Marlena mengangguk-angguk, berkepahaman dengan perihal yang akan Bainar dan Maryam rundingkan.
Maryam menarik dua bangku kecil dari kolong meja yang di atasnya penuh dengan bahan dan bumbu masak itu. Satu ia sodorkan ke Bainar, satunya ia duduki. Mereka mengambil tempat duduk agak sedikit berjarak dari tungku kayu api, agar tidak kepanasan, dan tidak menggangu Marlena memasak.

“Jadi..., bagimana cerita kau dan Pudin sebenarnya, Mar?” Meski sedikit segan dan was-was, lepas jua kalimat tanya dari muncung Bainar. Ia lihat Maryam langsung berubah air mukanya, membuang muka sejenak.

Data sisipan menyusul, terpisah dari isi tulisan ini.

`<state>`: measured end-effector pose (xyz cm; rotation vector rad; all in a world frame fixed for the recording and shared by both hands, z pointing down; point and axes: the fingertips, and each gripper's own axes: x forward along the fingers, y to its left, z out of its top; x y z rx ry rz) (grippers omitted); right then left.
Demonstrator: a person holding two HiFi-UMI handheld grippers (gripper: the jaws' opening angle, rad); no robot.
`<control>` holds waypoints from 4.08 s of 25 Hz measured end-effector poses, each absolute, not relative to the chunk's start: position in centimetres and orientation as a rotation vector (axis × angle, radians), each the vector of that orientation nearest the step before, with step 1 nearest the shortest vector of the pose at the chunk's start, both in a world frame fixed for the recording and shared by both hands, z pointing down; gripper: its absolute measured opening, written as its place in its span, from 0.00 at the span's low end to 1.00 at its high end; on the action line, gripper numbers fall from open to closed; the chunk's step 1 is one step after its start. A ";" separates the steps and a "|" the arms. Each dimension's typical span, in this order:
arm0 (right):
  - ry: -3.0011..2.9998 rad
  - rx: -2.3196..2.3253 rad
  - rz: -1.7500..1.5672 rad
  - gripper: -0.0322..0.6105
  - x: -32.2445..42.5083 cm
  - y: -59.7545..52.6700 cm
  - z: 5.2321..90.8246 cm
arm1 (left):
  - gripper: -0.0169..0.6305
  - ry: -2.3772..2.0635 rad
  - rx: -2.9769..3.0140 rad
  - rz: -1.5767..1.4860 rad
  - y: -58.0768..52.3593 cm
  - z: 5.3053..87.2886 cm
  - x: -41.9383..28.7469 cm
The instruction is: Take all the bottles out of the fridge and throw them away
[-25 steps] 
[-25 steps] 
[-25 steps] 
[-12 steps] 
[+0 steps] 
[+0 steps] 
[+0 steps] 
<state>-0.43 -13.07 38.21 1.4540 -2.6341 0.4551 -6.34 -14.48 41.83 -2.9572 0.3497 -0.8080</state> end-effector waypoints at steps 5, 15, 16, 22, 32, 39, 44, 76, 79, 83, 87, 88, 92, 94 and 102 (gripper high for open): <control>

Lalu, entah sebab apa pula, ada retak kaca di mata Maryam.

“Mar tidak tahu siapa yang salah antara kami Uni,” retak kaca di mata Maryam pecah rapuh, mencair dan meleleh mengalir di kulit pipinya, ia tahan sebak hatinya. “Seminggu yang lalu Mar terima uang kongsi tani, lima ratus ribu. Kata Uda Pudin, berikanlah padanya uang itu dulu, buat uang muka kredit motor. Namun Mar gunakan uang itu untuk bayar sumbangan sukarela Sadiya yang masuk SD, dua ratus ribu. Seratus ribu Mar belikan baju dan bukunya, seratus lima puluh bayar utang di kedai Upik Sangek. Sisa lima puluh ribu, Mar belikan lauk-pauk. Habis Uni. Uda Pudin heboh, ia mau uang itu sebagai uang muka kredit motor. Uda Pudin mau ikut ngojek saja lagi. Ia sudah malas kerja mengampo daun Gambir. Begitu katanya.” Berpulun sesengguk sebak penjelasan itu tumpah dari bibir Maryam. Bainar terhening mencerna pangkal bala itu. Kini jelas sudah awal manggoknya Pudin. Bainar menarik nafas, mendaur-ulang pikiran.

“Sudah ada Pudin menjatuhkan talak?” Tanya Bainar dengan nada rendah.

Maryam menggeleng. Agak lega pikiran Bainar menerimanya.

“Kau mau menjemputnya?”

Maryam terdiam. Kemudian ada anggukkan.

“Tapi..., Mar belum Punya uang..”

“Untuk membuat panggang ayam?” Potong Bainar. Dikeruk uang dari balik pinggangnya. Dua lembar uang Soekarno-Hatta diangsurkan kepada Maryam.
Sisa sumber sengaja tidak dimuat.